Please return the whole listing. Keep each line exactly the same.

__________

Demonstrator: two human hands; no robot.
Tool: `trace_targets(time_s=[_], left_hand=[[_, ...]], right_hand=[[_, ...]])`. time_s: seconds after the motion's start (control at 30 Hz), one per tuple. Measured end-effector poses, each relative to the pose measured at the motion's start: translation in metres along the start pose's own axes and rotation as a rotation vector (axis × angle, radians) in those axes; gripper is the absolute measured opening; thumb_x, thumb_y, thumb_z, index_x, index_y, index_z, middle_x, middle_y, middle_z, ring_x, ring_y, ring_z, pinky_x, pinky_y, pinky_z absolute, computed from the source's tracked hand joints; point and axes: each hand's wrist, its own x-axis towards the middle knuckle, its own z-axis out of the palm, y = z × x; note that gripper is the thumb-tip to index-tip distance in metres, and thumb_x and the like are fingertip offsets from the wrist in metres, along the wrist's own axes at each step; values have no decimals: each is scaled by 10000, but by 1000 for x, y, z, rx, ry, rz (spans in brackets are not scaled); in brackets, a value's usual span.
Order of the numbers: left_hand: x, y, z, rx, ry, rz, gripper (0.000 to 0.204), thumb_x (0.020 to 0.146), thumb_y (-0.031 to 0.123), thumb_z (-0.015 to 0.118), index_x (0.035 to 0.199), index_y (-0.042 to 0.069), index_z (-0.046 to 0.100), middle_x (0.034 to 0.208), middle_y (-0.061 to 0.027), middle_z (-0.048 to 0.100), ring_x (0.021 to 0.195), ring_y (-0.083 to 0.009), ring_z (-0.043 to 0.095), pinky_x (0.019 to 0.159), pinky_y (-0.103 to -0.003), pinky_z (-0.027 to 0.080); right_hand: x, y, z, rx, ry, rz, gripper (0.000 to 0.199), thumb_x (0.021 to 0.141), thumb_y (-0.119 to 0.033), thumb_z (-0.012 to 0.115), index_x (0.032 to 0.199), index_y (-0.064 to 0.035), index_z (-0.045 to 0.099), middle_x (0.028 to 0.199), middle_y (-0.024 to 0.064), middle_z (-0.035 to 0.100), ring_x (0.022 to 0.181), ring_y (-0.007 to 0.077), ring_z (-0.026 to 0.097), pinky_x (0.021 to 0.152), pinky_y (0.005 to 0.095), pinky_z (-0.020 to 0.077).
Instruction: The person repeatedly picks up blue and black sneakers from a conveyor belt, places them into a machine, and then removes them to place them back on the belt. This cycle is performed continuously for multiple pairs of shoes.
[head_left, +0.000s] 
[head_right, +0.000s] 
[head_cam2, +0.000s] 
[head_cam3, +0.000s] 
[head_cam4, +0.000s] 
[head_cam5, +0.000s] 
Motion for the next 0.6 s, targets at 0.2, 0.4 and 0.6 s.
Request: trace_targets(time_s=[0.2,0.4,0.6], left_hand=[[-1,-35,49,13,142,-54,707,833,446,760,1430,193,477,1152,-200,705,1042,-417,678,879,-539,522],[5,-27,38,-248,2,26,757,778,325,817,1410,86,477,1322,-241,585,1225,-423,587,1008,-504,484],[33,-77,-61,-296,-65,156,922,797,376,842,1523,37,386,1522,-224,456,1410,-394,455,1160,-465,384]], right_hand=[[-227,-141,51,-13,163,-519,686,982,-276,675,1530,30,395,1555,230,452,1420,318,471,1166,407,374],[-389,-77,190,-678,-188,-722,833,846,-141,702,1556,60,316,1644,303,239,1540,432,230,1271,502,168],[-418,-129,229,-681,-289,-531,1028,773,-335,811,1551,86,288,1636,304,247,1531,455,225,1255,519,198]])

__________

▶ [SOLUTION TO THE EXERCISE]:
Demonstrator: two human hands; no robot.
Tool: `trace_targets(time_s=[_], left_hand=[[_, ...]], right_hand=[[_, ...]])`. time_s: seconds after the motion's start (control at 30 Hz), one per tuple. Measured end-effector poses, each relative to the pose measured at the motion's start: translation in metres along the start pose's own axes and rotation as a rotation vector (axis × angle, radians) in those axes; gripper is the absolute measured opening; thumb_x, thumb_y, thumb_z, index_x, index_y, index_z, middle_x, middle_y, middle_z, ring_x, ring_y, ring_z, pinky_x, pinky_y, pinky_z absolute, computed from the source's tracked hand joints; point and axes: each hand's wrist, its own x-axis towards the middle knuckle, its own z-axis out of the palm, y = z × x; note that gripper is the thumb-tip to index-tip distance in metres, and thumb_x and the like are fingertip offsets from the wrist in metres, along the wrist's own axes at each step; values have no decimals: each is scaled by 10000, but by 1000 for x, y, z, rx, ry, rz (spans in brackets are not scaled); in brackets, a value's usual span.
Order of the numbers: left_hand: x, y, z, rx, ry, rz, gripper (0.000 to 0.204), thumb_x (0.020 to 0.146), thumb_y (-0.031 to 0.123), thumb_z (-0.015 to 0.118), index_x (0.035 to 0.199), index_y (-0.042 to 0.069), index_z (-0.046 to 0.100), middle_x (0.034 to 0.208), middle_y (-0.061 to 0.027), middle_z (-0.048 to 0.100), ring_x (0.021 to 0.195), ring_y (-0.083 to 0.009), ring_z (-0.043 to 0.095), pinky_x (0.019 to 0.159), pinky_y (-0.103 to -0.003), pinky_z (-0.027 to 0.080); right_hand: x, y, z, rx, ry, rz, gripper (0.000 to 0.199), thumb_x (0.021 to 0.141), thumb_y (-0.119 to 0.033), thumb_z (-0.012 to 0.115), index_x (0.032 to 0.199), index_y (-0.064 to 0.035), index_z (-0.045 to 0.099), middle_x (0.028 to 0.199), middle_y (-0.024 to 0.064), middle_z (-0.035 to 0.100), ring_x (0.022 to 0.181), ring_y (-0.007 to 0.077), ring_z (-0.026 to 0.097), pinky_x (0.021 to 0.152), pinky_y (0.005 to 0.095), pinky_z (-0.020 to 0.077).
Instruction: The person repeatedly picks up blue and black sneakers from a conveyor belt, places them into a machine, and then removes them to place them back on the belt. This cycle is performed continuously for multiple pairs of shoes.
[head_left, +0.000s] 
[head_right, +0.000s] 
[head_cam2, +0.000s] 
[head_cam3, +0.000s] 
[head_cam4, +0.000s] 
[head_cam5, +0.000s] 
Motion for the next 0.6 s, targets at 0.2, 0.4 and 0.6 s.
Request: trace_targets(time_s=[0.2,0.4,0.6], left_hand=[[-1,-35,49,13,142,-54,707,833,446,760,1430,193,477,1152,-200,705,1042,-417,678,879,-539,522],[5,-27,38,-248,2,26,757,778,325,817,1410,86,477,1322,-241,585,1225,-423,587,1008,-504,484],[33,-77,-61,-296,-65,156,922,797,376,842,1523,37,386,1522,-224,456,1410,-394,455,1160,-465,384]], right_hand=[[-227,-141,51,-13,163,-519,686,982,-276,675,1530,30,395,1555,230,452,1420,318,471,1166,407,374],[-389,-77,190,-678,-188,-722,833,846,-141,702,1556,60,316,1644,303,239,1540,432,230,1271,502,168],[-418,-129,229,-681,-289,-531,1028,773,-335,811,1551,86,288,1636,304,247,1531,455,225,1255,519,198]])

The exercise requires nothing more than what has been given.